NASA's Kepler telescope discovers youngest exoplanet; Path-breaking discovery to shed light on evolution of planets

By @ritwikroy1985 on
NASA Kepler
NASA's Kepler spacecraft is seen in an undated artist's rendering. Reuters/NASA

A team of international researchers have discovered the youngest fully-formed exoplanet ever known. The exoplanet orbits a young star 500 light years from Earth. The astronomers were scanning the sky to detect distant worlds when they detected two of the youngest exoplanets ever discovered. Born around separate stars, the two worlds are only a few million years old. These two are infants when compared to our 4.6 billion-year-old solar system.

The findings have been described in two separate studies by different teams in the journal Nature. One of the studies talks about the younger of the two planets that orbits a star named V830 Tau. It is about 430 light years away. The star is very young, possibly only two million years old. The planet circles the star in just 4.9 days. According to the researchers, it holds around 77 percent of the mass of Jupiter.

The findings of the two studies may provide insights into development of gas giants such as “hot Jupiters” and evolution of their planetary systems. Planets are formed out of the dust and gas that surround nascent stars. They eventually coalesce into asteroids, comets, gas giants, rocky bodies and other such celestial objects. Scientists believe that just like there are various kinds of stars, there must be different variety of worlds that don’t feature in our own Solar System.

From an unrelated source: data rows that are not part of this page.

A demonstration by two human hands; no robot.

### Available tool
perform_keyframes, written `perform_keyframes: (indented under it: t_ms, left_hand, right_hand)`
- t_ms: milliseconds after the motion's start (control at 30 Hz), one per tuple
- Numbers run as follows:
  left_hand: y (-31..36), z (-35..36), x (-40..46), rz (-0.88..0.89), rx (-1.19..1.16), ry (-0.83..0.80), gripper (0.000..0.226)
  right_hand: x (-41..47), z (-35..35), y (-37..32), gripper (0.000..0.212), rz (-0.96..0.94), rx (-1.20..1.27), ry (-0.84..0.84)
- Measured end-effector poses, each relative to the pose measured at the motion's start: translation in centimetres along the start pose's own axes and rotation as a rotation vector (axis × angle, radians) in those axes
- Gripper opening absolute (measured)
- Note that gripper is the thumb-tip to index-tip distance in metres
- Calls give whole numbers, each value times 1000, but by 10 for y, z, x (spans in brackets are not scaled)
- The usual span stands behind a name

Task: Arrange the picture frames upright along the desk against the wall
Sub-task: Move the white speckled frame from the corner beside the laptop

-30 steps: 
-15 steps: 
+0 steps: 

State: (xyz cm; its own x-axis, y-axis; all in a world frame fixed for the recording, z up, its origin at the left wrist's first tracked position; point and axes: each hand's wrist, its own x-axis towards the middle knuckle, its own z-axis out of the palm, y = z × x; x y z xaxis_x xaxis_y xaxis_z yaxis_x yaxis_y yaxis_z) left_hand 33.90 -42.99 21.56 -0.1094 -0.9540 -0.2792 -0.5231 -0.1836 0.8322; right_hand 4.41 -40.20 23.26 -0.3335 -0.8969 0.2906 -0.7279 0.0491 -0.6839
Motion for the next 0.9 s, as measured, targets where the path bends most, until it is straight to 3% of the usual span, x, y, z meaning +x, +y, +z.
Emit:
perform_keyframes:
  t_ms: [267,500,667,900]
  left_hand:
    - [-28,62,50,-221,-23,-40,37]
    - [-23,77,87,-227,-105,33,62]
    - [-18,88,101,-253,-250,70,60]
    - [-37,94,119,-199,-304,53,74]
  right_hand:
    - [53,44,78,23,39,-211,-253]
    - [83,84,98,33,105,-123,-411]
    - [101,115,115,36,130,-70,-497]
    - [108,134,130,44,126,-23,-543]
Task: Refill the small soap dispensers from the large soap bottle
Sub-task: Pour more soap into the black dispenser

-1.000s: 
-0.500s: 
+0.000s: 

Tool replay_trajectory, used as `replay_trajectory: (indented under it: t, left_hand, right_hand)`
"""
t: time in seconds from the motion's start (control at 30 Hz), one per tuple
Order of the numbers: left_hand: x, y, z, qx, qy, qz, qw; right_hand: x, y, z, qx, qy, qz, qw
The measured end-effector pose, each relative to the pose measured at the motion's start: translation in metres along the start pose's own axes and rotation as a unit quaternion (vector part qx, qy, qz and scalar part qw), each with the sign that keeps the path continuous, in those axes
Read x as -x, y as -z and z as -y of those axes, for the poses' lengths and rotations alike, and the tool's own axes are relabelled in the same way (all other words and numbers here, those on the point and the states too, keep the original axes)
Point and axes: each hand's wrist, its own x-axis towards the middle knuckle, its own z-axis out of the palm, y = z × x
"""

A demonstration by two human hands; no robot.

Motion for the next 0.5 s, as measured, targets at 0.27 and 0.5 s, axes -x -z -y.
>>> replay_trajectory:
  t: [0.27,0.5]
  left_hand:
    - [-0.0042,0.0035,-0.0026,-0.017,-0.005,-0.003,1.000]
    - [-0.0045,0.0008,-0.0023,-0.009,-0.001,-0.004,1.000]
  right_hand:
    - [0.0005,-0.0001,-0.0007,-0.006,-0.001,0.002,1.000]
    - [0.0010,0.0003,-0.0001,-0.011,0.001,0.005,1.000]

The second study, also published in journal Nature, talks about a second planet, K2-33b, which takes 5.4 days to circle its star. It is situated in the “Upper Scorpius” region of the sky. It is the youngest fully formed exoplanet ever detected. When compared to planets in our Solar System, K2-33b resembles Neptune.

Dr. Sasha Hinkley of the University of Exeter, Senior Lecturer in Astrophysics and Astronomy, and colleagues believe that the planet is only five to 10 million years old. The research team hopes that the path-breaking discovery will help in greater understanding of processes involved behind evolution of planets across the galaxy. The exoplanet was discovered by NASA’s Kepler space telescope.

Hinkley expressed his desire to know whether this planet formed at its present location or farther away from the star and then gradually closed in.

“This is a crucial development, as it will give us the opportunity to discover a more in depth understanding of the life cycle of planetary systems. In the same way that a person's development is more easily understood if you can study them from being a baby, through childhood and into adulthood, so our understanding of the planets will only increase by learning more about them during their early existence,” Hinkley said in a press release.